Rabu, 01 Mei 2013 0 komentar

Putus asa dan Harapan


Pasti menyenangkan setiap hari bisa berkumpul dengan teman-teman. Tertawa bersama, saling bercerita, saling pamer gadget-gadget terbaru. Bisa pesan makanan tanpa khawatir punya uang yang cukup buat bayar atau tidak. Bisa tidur di Kamar yang besar ber-AC, atau bisa Sekolah tanpa setiap hari ada yang menghina kamu miskin.

Sayangnya walau aku sangat menginginkan kehidupan seperti itu, kehidupan seperti itu tidak akan jadi kehidupanku. Pagi hari aku selalu berlomba dengan matahari siapa yang lebih dulu sampai di Sekolah. Sepedaku atau sinarnya dan sinarnya selalu menang mendahuluiku. Aku langsung menuju Kantin menata makanan dagangan ibuku di Meja. Tak lama ibuku akan datang dengan dagangan sisanya yang tidak bisa aku bawa di Sepedaku. Lalu ibuku akan menggoreng gorengan, pastel dan ikan. Saat ini biasanya penjual-penjual di Kantin yang lain mulai datang menata jualannya juga. Aku membantu ibuku hingga jam setengah tujuh pagi waktuku untuk masuk Kelas.

Di Kelas tantangan tersendiri muncul, saat aku sudah melihat Tania dan gengnya yang terdiri dari 3 orang. Lisa, Rachel dan Della. mereka berdiri di depan pintu Kelas. 

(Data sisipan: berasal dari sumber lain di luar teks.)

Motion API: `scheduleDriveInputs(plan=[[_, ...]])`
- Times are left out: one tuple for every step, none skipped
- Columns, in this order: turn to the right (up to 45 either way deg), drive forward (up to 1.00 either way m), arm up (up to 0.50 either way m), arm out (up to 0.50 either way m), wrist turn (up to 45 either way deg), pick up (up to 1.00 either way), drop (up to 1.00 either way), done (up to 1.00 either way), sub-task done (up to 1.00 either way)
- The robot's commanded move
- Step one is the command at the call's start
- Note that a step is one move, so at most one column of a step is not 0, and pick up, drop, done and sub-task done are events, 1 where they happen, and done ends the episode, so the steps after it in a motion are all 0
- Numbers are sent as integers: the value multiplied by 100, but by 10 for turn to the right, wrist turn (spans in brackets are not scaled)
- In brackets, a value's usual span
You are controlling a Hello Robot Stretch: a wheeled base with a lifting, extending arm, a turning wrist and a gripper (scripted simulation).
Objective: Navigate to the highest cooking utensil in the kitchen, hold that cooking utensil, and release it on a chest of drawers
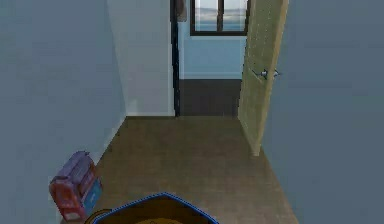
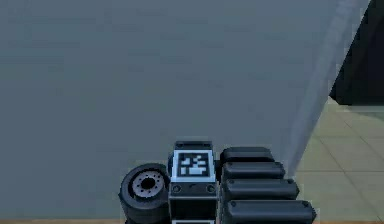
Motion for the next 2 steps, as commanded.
scheduleDriveInputs(plan=[[0, 100, 0, 0, 0, 0, 0, 0, 0], [0, 40, 0, 0, 0, 0, 0, 0, 0]])
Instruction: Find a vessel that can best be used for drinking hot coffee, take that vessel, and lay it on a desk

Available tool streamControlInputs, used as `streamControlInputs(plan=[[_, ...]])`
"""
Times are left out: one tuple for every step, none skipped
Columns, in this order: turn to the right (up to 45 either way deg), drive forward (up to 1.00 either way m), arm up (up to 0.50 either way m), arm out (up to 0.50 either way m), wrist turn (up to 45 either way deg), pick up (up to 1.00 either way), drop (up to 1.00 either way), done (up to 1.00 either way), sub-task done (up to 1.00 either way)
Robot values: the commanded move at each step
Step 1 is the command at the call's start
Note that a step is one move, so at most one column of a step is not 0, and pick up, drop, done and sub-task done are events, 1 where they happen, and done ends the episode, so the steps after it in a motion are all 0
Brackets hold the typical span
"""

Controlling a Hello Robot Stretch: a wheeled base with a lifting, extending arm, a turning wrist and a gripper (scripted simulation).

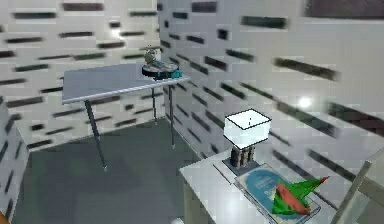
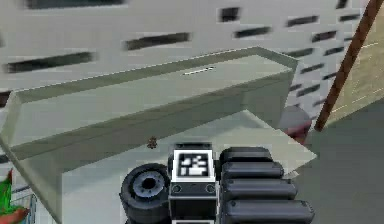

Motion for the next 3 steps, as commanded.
streamControlInputs(plan=[[-18.0, 0.00, 0.00, 0.00, 0.0, 0.00, 0.00, 0.00, 0.00], [0.0, 0.00, 0.00, 0.24, 0.0, 0.00, 0.00, 0.00, 0.00], [0.0, 0.00, 0.00, 0.00, 45.0, 0.00, 0.00, 0.00, 0.00]])
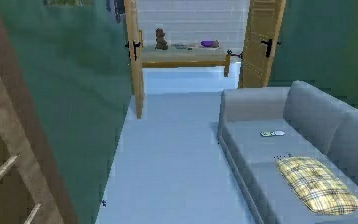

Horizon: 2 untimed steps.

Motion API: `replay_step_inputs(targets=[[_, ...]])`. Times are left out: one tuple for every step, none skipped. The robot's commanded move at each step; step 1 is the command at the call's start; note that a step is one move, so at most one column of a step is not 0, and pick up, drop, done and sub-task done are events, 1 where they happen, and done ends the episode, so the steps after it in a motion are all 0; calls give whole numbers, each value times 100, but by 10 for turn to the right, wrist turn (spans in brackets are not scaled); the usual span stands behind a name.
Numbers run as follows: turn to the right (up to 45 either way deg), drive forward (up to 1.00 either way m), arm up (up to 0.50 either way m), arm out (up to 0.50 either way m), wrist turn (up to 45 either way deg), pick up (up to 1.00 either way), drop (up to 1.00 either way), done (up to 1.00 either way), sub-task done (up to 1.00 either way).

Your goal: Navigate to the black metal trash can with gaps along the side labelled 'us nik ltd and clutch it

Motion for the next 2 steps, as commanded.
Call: replay_step_inputs(targets=[[0, 20, 0, 0, 0, 0, 0, 0, 0], [-30, 0, 0, 0, 0, 0, 0, 0, 0]])
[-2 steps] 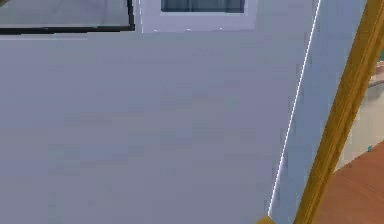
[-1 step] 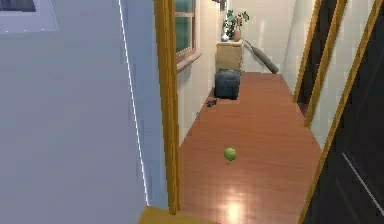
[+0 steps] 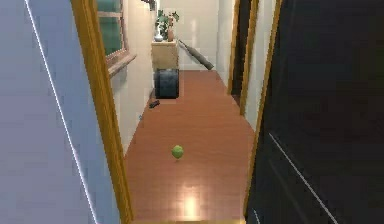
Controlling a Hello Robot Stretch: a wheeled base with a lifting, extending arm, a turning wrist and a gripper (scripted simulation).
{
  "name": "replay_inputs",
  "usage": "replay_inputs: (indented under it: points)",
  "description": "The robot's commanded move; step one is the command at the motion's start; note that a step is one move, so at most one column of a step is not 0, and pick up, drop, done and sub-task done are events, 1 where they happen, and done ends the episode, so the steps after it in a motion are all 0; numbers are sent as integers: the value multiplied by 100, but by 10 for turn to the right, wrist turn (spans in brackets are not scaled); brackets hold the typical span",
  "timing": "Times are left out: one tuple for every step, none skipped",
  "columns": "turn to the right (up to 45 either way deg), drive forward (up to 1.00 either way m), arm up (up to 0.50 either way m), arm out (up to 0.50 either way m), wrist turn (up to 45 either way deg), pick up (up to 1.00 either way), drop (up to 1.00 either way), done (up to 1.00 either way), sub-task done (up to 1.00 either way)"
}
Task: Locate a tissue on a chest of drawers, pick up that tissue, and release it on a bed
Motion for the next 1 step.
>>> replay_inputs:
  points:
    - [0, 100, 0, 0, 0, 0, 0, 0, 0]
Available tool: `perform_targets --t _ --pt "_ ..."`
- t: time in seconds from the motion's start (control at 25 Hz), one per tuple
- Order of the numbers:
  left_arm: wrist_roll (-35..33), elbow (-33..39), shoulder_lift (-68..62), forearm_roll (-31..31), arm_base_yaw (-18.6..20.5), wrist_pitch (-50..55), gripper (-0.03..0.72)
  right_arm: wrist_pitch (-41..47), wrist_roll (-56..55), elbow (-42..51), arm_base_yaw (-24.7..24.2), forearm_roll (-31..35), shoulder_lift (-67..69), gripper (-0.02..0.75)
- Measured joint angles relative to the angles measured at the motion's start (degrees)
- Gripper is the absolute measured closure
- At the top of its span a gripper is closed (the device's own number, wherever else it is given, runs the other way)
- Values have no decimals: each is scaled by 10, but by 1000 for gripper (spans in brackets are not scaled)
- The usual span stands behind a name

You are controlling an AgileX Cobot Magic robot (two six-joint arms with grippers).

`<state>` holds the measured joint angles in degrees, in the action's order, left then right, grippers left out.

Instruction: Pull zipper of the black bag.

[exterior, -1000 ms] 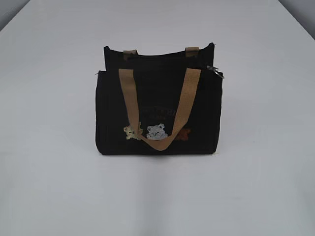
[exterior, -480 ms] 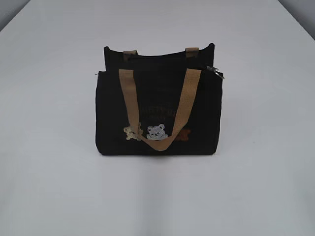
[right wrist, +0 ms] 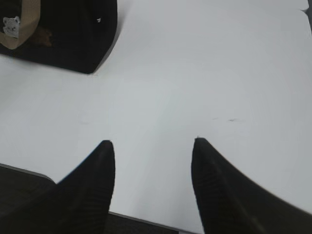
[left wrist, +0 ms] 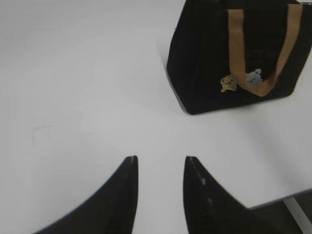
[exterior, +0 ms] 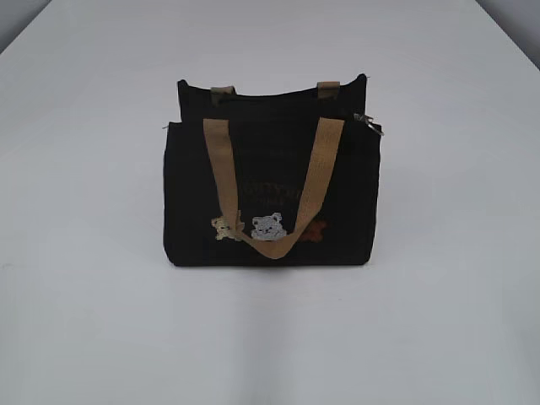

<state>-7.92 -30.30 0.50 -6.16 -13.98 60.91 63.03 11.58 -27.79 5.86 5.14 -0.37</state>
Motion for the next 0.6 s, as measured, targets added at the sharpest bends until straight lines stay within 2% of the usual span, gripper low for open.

“Eh Babu, gimana udah selesai nyiapin makanannya di Kantin? mau nggak kalau jadi Babu di Rumahku bayarannya gede loh” seru Tania diiringi tawa gengnya. Awalnya kuping dan hatiku selalu panas mendengar ejekannya. Tapi ibu selalu bilang itu tidak ada gunanya. Marah dan sedih karena dihina orang lain tidak pernah ada gunanya. Apalagi mendengar orang kaya macam Tania dan gengnya. Kadang aku memandang ke cermin dan bertanya-tanya . mengapa aku bukan anak seorang pengusaha real estate sukses seperti Tania? Atau anak seorang designer kaya dan terkenal seperti Lisa? Kalau aku jadi anak orang kaya aku yakin aku nggak akan sombong seperti mereka. mengapa justru Tuhan mendukung sikap sok dan sombong mereka itu? dan memberiku nasib seperti ini. Mengapa Tuhan begitu tidak adil?
Aku duduk di Bangkuku dengan segera, untung saja aku sebangku dengan Nia. kami sudah bersahabat sejak SMP dan entah kenapa kami selalu sekelas dan sebangku hingga kami SMA di Kelas X-2 ini. Nia anak orang kaya juga sekaya Tania tapi tidak ada satupun di Sekolah yang tahu itu. hanya aku dan Damar sahabat-sahabatnya. Nia memang berbeda dia tidak sombong. Dia menyamar jadi anak biasa saja. walau sebenarnya dia bisa datang dengan mobil ke Sekolah setiap hari tapi dia memilih naik angkot. Walau dia bisa beli Iphone sepuluh biji saat ini pun dia tetap tidak pernah mau mengganti hpnya yang sudah agak jadul selama 5 tahun.